### Work required
Write out the full listing, matching it line for line.

### Given data

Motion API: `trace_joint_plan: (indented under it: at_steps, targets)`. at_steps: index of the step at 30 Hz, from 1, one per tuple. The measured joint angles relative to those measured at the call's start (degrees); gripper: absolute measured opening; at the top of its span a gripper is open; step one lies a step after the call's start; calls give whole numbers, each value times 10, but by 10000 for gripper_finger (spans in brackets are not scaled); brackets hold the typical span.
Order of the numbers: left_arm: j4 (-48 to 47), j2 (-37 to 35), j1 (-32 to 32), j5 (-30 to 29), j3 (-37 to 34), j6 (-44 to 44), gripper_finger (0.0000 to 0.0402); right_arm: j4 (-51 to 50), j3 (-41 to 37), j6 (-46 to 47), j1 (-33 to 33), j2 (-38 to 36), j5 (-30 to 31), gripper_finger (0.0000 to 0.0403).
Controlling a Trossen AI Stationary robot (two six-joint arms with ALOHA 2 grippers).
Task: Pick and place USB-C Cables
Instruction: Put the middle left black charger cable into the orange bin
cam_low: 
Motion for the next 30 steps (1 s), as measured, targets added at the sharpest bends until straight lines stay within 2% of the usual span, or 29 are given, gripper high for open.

### Result for this exercise
Motion API: `trace_joint_plan: (indented under it: at_steps, targets)`. at_steps: index of the step at 30 Hz, from 1, one per tuple. The measured joint angles relative to those measured at the call's start (degrees); gripper: absolute measured opening; at the top of its span a gripper is open; step one lies a step after the call's start; calls give whole numbers, each value times 10, but by 10000 for gripper_finger (spans in brackets are not scaled); brackets hold the typical span.
Order of the numbers: left_arm: j4 (-48 to 47), j2 (-37 to 35), j1 (-32 to 32), j5 (-30 to 29), j3 (-37 to 34), j6 (-44 to 44), gripper_finger (0.0000 to 0.0402); right_arm: j4 (-51 to 50), j3 (-41 to 37), j6 (-46 to 47), j1 (-33 to 33), j2 (-38 to 36), j5 (-30 to 31), gripper_finger (0.0000 to 0.0403).
Controlling a Trossen AI Stationary robot (two six-joint arms with ALOHA 2 grippers).
Task: Pick and place USB-C Cables
Instruction: Put the middle left black charger cable into the orange bin
cam_low: 
Motion for the next 30 steps (1 s), as measured, targets added at the sharpest bends until straight lines stay within 2% of the usual span, or 29 are given, gripper high for open.

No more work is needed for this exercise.